» Problem details
For the material below, set down exactly the lines between the one containing "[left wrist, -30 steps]" and the last line, both included, leaving every picture out.

» Collected material
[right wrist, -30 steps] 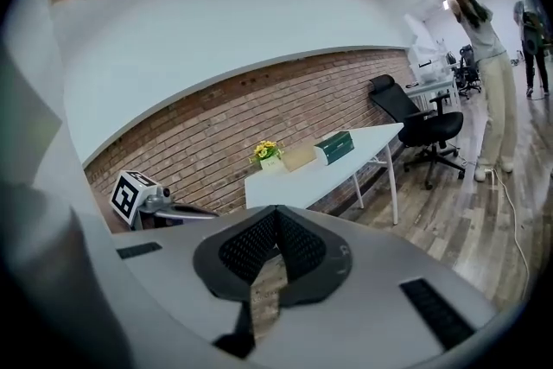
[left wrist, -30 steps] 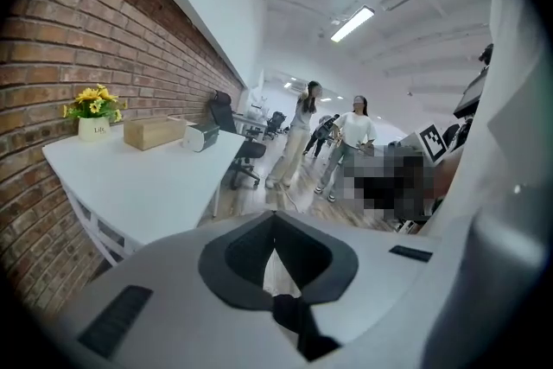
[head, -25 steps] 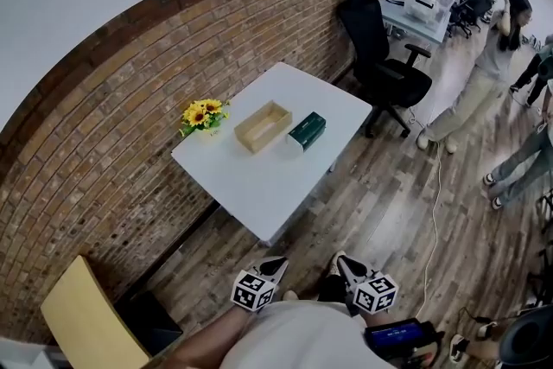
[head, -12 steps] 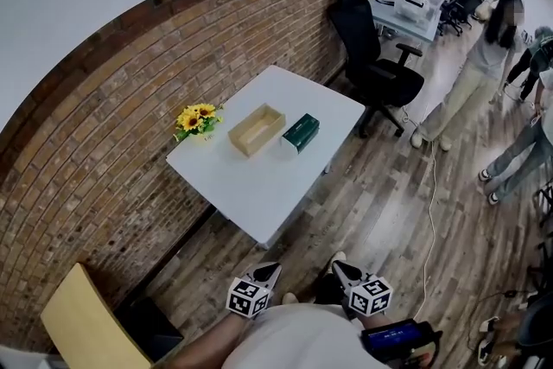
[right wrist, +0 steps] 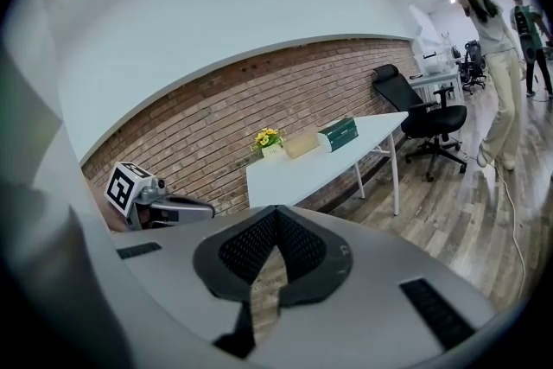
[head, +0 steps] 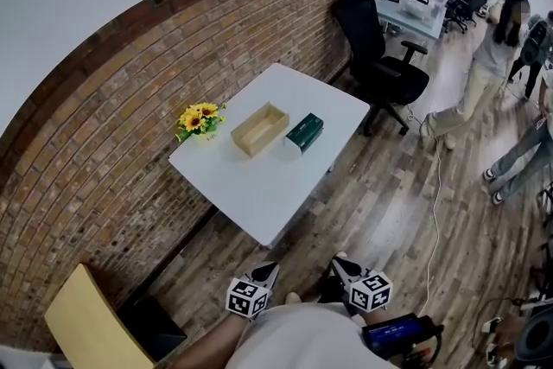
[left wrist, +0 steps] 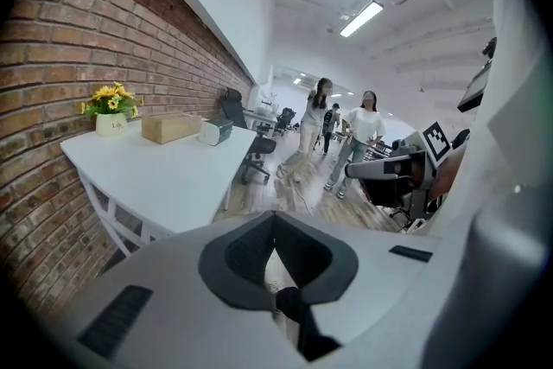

» Written answer
[left wrist, -30 steps] 
[head, -25 steps] 
[head, -12 steps] 
[right wrist, +0 steps] 
[head, +0 steps] 
[left wrist, +0 steps] 

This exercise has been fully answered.